[TASK DATA]

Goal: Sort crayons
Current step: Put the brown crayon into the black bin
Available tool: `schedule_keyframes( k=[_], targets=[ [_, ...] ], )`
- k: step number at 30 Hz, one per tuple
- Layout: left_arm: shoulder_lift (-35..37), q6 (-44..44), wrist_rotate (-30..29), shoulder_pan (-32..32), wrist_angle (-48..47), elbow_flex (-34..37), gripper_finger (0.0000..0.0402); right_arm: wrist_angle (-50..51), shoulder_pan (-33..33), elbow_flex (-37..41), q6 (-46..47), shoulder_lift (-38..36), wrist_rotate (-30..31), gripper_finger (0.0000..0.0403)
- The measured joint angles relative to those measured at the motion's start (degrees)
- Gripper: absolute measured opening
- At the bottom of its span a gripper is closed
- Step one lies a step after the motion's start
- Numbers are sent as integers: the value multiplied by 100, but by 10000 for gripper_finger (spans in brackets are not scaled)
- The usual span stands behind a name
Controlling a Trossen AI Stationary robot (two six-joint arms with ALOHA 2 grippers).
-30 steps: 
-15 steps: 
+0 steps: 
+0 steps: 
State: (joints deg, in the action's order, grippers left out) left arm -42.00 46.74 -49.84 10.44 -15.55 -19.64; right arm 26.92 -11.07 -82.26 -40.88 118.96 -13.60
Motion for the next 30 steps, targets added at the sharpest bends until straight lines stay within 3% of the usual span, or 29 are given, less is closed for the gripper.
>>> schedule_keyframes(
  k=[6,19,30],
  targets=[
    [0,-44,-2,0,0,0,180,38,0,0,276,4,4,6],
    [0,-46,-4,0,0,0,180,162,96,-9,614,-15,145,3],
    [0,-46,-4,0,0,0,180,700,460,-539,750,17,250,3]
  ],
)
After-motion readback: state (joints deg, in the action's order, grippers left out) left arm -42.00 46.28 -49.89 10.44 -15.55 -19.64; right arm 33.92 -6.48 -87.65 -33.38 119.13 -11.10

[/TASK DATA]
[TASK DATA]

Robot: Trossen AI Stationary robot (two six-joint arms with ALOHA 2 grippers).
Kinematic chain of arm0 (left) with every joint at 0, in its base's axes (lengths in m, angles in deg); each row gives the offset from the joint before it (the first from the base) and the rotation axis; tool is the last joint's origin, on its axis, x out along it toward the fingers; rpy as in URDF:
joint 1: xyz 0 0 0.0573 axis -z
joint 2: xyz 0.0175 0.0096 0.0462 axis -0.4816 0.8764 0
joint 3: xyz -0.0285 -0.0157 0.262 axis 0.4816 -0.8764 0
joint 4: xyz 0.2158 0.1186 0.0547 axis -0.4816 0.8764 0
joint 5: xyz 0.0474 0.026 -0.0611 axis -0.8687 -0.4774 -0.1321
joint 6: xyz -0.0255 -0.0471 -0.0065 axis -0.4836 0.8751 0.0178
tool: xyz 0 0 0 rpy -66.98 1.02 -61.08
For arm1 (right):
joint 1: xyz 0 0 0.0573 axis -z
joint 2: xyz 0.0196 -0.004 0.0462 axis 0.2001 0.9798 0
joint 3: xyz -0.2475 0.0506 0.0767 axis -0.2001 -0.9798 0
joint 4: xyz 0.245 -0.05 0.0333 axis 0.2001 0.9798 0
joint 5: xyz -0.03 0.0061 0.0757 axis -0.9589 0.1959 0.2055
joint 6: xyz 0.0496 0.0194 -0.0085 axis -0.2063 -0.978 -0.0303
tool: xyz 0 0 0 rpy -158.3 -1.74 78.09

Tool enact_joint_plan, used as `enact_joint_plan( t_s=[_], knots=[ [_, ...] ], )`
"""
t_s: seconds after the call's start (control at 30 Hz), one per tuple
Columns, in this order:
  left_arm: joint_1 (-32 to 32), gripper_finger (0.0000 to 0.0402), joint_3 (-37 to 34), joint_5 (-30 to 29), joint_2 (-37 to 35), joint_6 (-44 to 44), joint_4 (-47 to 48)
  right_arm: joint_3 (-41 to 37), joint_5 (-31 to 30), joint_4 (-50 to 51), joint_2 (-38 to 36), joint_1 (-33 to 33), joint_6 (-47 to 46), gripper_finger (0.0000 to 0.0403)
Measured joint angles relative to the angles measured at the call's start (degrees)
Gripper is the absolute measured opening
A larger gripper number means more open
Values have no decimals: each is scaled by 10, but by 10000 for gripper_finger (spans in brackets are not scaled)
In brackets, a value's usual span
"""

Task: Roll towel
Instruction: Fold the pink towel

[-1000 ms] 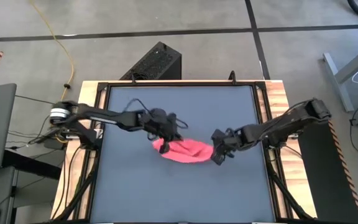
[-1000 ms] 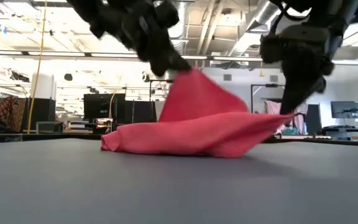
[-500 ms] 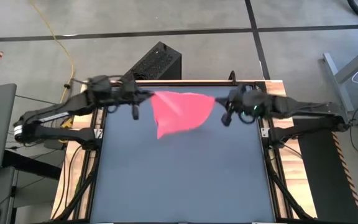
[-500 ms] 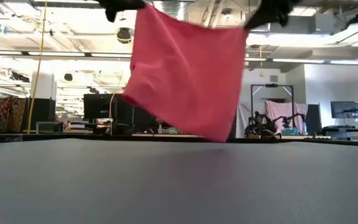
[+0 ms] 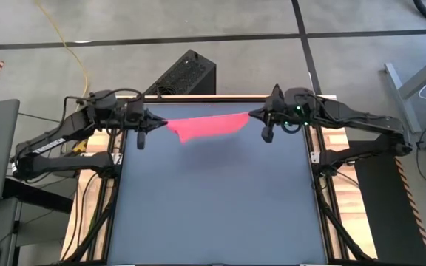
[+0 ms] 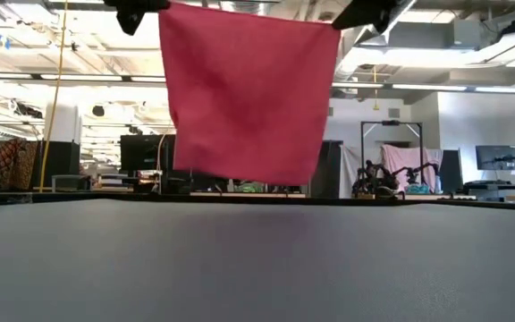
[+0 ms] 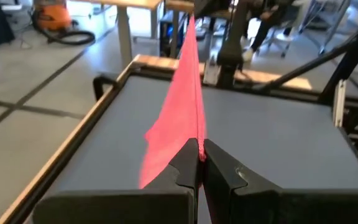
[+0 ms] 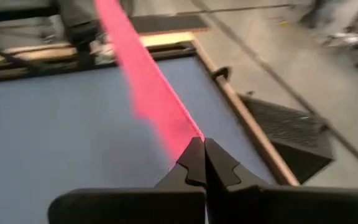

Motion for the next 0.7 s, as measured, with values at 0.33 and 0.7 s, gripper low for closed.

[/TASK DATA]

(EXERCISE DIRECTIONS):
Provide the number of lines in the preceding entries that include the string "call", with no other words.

(EXPECTED ANSWER):
2